_TASK REQUIREMENTS_: Each line below is to be copied exactly; images do not go into the copy.

··· TASK INPUT ···

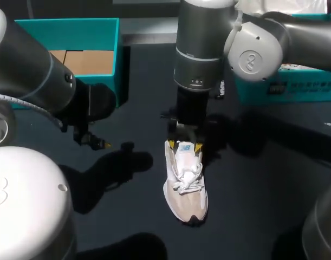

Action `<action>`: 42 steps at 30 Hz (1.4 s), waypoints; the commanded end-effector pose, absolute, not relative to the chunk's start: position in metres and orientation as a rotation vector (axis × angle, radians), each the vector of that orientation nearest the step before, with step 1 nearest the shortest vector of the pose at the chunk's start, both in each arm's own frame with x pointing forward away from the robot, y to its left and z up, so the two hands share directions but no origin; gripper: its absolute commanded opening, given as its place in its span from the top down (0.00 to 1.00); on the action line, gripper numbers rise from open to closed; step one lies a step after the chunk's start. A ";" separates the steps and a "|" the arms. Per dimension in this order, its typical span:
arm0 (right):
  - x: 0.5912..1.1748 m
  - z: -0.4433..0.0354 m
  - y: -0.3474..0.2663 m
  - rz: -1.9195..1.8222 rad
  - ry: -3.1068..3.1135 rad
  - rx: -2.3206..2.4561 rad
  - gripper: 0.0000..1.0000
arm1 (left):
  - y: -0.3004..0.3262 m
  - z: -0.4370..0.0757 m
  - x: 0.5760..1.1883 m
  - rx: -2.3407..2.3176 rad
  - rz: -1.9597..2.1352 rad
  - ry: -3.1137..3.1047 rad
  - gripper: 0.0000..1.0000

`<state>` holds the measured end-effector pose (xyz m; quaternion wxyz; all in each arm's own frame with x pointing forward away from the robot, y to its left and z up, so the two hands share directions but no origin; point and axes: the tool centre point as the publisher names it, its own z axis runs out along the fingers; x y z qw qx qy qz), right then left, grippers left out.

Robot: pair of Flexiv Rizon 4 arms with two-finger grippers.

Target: Take the shoe out of the shoebox, open the shoe tongue, remove and reinsert the insole, then place the shoe into the shoebox

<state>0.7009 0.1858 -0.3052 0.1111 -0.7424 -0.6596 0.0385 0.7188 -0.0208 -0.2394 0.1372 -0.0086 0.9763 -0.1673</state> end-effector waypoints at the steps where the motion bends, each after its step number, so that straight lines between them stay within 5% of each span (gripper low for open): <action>1: 0.695 -0.309 0.179 0.033 -1.927 -2.172 0.78 | -0.019 -0.239 0.717 -0.024 -0.485 2.824 0.00; 4: 0.696 -0.310 0.180 0.030 -1.916 -2.165 0.87 | -0.019 -0.239 0.717 -0.024 -0.485 2.824 0.00; 12: 0.701 -0.333 0.178 0.099 -1.927 -2.155 0.73 | -0.019 -0.239 0.717 -0.024 -0.485 2.824 0.00; 28: 0.697 -0.334 0.184 0.054 -1.983 -2.137 0.74 | -0.019 -0.239 0.717 -0.024 -0.485 2.824 0.00; 42: 0.722 -0.279 0.175 0.038 -2.324 -1.848 0.54 | -0.019 -0.239 0.717 -0.024 -0.485 2.824 0.00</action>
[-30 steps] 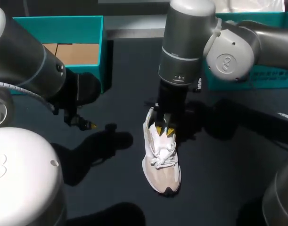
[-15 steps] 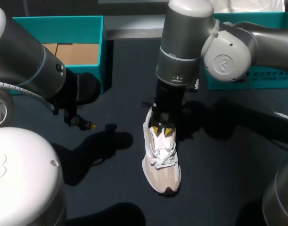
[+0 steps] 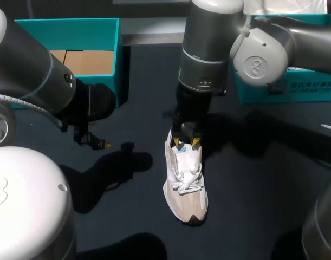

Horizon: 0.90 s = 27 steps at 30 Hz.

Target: Take the shoe out of the shoebox, open the shoe tongue, remove and reinsert the insole, then place the shoe into the shoebox

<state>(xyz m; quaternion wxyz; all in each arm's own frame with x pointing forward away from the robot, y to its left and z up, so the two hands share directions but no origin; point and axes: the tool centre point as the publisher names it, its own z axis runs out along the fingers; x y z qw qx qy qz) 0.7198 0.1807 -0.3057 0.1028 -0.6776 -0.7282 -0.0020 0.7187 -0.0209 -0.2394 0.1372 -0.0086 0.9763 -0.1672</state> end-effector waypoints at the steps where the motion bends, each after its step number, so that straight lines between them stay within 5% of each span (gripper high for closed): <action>1: 0.723 -0.275 0.173 0.057 -2.378 -1.805 0.53 | -0.019 -0.239 0.717 -0.024 -0.485 2.824 0.00; 2: 0.724 -0.271 0.172 0.079 -2.438 -1.748 0.51 | -0.019 -0.239 0.717 -0.024 -0.485 2.824 0.00; 5: 0.726 -0.260 0.166 0.119 -2.555 -1.573 0.19 | -0.019 -0.239 0.717 -0.024 -0.485 2.824 0.00; 6: 0.726 -0.258 0.162 0.174 -2.595 -1.533 0.00 | -0.019 -0.239 0.717 -0.024 -0.485 2.824 0.00; 22: 0.728 -0.256 0.160 0.187 -2.648 -1.520 0.00 | -0.019 -0.239 0.717 -0.024 -0.485 2.824 0.00; 27: 0.734 -0.258 0.147 -0.120 -2.925 -0.873 0.00 | -0.019 -0.239 0.717 -0.024 -0.485 2.824 0.00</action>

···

_FINAL ANSWER_:
Action `<action>`: 42 steps at 30 Hz (1.4 s), waypoints; the commanded end-effector pose, absolute, not relative to the chunk's start: position in metres and orientation as a rotation vector (axis × angle, radians), each the vector of that orientation nearest the step before, with step 1 nearest the shortest vector of the pose at the chunk's start, both in each arm's own frame with x pointing forward away from the robot, y to its left and z up, so the two hands share directions but no origin; gripper: its absolute commanded opening, given as its place in its span from the top down (0.00 to 1.00); on the action line, gripper numbers rise from open to closed; step one lies a step after the chunk's start. A ";" separates the steps and a "|" the arms. Per dimension in this order, its typical span:
arm0 (right):
  - x: 0.5912..1.1748 m
  - z: -0.4433..0.0354 m
  - y: -0.3474..0.2663 m
  - rz: -1.9195..1.8222 rad
  - ry: -3.1068..3.1135 rad
  - rx: -2.3206..2.4561 rad
  - gripper: 0.0000..1.0000
arm1 (left):
  - y: -0.3004..0.3262 m
  - z: -0.4370..0.0757 m
  - x: 0.5760..1.1883 m
  - rx: -2.3407..2.3176 rad
  - rz: -1.9597..2.1352 rad
  - ry: -3.1137..3.1047 rad
  - gripper: 0.0000..1.0000

`<state>` holds the measured end-effector pose (xyz m; quaternion wxyz; all in each arm's own frame with x pointing forward away from the robot, y to its left and z up, so the two hands share directions but no origin; point and axes: the tool centre point as the publisher names it, its own z axis runs out along the fingers; x y z qw qx qy qz), right then left, grippers left out.

Robot: pair of Flexiv Rizon 4 arms with two-finger grippers.

Target: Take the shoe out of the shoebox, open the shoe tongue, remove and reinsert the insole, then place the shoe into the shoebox

<state>0.7009 0.1858 -0.3052 0.1111 -0.7424 -0.6596 0.0385 0.7188 -0.0208 -0.2394 0.1372 -0.0086 0.9763 -0.1673</state> end-effector waypoints at the steps where the motion bends, each after its step number, so that straight lines between them stay within 5% of each span (gripper low for open): <action>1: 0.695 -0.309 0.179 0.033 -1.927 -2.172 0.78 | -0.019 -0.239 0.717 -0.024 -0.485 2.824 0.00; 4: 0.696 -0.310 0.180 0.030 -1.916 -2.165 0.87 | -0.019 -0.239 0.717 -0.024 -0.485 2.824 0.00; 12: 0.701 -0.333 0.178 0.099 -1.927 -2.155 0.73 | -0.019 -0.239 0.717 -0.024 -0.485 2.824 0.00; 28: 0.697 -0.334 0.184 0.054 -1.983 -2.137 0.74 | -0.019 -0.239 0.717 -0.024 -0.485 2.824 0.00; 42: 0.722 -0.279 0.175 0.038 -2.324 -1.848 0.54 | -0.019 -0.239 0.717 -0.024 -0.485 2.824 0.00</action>
[-30 steps] 
[-15 steps] 
[+0 steps] 

Horizon: 0.90 s = 27 steps at 30 Hz.

Target: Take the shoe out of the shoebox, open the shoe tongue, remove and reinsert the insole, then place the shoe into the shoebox

<state>(xyz m; quaternion wxyz; all in each arm's own frame with x pointing forward away from the robot, y to its left and z up, so the two hands share directions but no origin; point and axes: the tool centre point as the publisher names it, its own z axis runs out along the fingers; x y z qw qx qy qz) 0.7198 0.1807 -0.3057 0.1028 -0.6776 -0.7282 -0.0020 0.7187 -0.0209 -0.2394 0.1372 -0.0086 0.9763 -0.1672</state> end-effector waypoints at the steps where the motion bends, each after its step number, so that straight lines between them stay within 5% of each span (gripper high for closed): <action>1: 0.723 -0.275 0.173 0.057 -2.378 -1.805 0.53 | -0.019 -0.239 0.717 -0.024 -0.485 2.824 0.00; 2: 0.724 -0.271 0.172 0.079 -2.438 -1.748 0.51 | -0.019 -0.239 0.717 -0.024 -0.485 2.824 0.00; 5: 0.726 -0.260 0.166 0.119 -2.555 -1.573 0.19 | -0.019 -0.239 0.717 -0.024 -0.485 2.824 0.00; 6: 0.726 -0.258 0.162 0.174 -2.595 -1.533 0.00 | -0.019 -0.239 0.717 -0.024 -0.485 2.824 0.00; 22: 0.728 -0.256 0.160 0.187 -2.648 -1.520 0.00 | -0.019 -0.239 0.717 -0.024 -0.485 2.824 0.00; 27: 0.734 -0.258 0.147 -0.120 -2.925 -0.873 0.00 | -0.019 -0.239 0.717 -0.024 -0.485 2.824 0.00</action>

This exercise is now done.